### What you are asked to do
When you transcribe the data below, reproduce every line exactly and leave each picture out.

### Dataset extract
┌──
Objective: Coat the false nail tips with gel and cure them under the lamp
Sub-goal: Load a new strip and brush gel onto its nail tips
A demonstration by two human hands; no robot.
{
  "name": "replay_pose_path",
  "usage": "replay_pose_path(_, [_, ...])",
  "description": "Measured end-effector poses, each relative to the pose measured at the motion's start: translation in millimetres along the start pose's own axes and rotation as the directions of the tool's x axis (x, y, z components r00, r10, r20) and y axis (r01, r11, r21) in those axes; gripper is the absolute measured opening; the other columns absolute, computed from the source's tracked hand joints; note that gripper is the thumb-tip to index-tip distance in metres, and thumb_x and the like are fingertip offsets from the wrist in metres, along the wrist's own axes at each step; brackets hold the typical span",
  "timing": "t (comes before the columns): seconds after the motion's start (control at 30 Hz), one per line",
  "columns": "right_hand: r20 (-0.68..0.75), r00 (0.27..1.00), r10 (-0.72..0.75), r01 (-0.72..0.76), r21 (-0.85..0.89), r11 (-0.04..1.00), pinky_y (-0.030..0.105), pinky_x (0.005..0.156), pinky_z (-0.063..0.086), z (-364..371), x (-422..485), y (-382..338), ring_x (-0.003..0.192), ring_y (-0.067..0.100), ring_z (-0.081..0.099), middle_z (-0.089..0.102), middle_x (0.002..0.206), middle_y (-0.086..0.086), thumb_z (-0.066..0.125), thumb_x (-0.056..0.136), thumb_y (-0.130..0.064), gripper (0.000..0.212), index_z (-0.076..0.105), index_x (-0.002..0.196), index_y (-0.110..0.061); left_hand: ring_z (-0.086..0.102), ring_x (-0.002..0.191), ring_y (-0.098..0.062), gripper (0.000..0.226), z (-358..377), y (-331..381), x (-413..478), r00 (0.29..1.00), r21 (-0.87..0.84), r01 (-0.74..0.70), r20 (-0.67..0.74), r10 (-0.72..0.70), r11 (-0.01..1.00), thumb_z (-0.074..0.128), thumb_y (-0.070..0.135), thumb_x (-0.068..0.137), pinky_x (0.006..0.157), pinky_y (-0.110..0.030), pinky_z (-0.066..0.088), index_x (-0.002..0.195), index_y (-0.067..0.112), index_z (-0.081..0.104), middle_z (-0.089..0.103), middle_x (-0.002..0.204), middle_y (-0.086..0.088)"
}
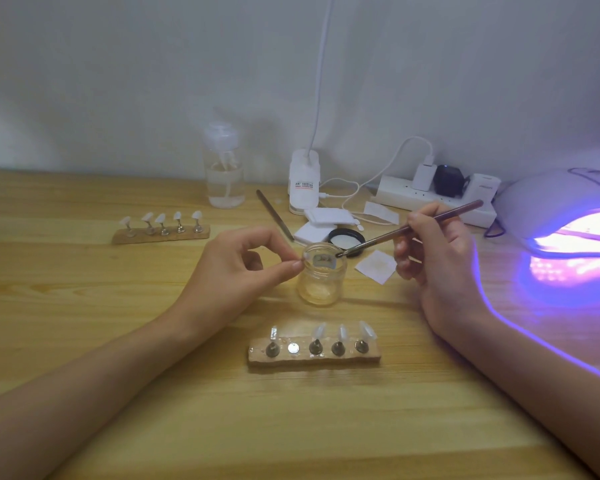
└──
### Output for this task
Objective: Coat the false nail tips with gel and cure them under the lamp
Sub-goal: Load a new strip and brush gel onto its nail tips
A demonstration by two human hands; no robot.
{
  "name": "replay_pose_path",
  "usage": "replay_pose_path(_, [_, ...])",
  "description": "Measured end-effector poses, each relative to the pose measured at the motion's start: translation in millimetres along the start pose's own axes and rotation as the directions of the tool's x axis (x, y, z components r00, r10, r20) and y axis (r01, r11, r21) in those axes; gripper is the absolute measured opening; the other columns absolute, computed from the source's tracked hand joints; note that gripper is the thumb-tip to index-tip distance in metres, and thumb_x and the like are fingertip offsets from the wrist in metres, along the wrist's own axes at each step; brackets hold the typical span",
  "timing": "t (comes before the columns): seconds after the motion's start (control at 30 Hz), one per line",
  "columns": "right_hand: r20 (-0.68..0.75), r00 (0.27..1.00), r10 (-0.72..0.75), r01 (-0.72..0.76), r21 (-0.85..0.89), r11 (-0.04..1.00), pinky_y (-0.030..0.105), pinky_x (0.005..0.156), pinky_z (-0.063..0.086), z (-364..371), x (-422..485), y (-382..338), ring_x (-0.003..0.192), ring_y (-0.067..0.100), ring_z (-0.081..0.099), middle_z (-0.089..0.102), middle_x (0.002..0.206), middle_y (-0.086..0.086), thumb_z (-0.066..0.125), thumb_x (-0.056..0.136), thumb_y (-0.130..0.064), gripper (0.000..0.212), index_z (-0.076..0.105), index_x (-0.002..0.196), index_y (-0.110..0.061); left_hand: ring_z (-0.086..0.102), ring_x (-0.002..0.191), ring_y (-0.098..0.062), gripper (0.000..0.226), z (-358..377), y (-331..381), x (-413..478), r00 (0.29..1.00), r21 (-0.87..0.84), r01 (-0.74..0.70), r20 (-0.67..0.74), r10 (-0.72..0.70), r11 (-0.01..1.00), thumb_z (-0.074..0.128), thumb_y (-0.070..0.135), thumb_x (-0.068..0.137), pinky_x (0.006..0.157), pinky_y (-0.110..0.030), pinky_z (-0.066..0.088), index_x (-0.002..0.195), index_y (-0.067..0.112), index_z (-0.081..0.104), middle_z (-0.089..0.103), middle_x (-0.002..0.204), middle_y (-0.086..0.088)"
}

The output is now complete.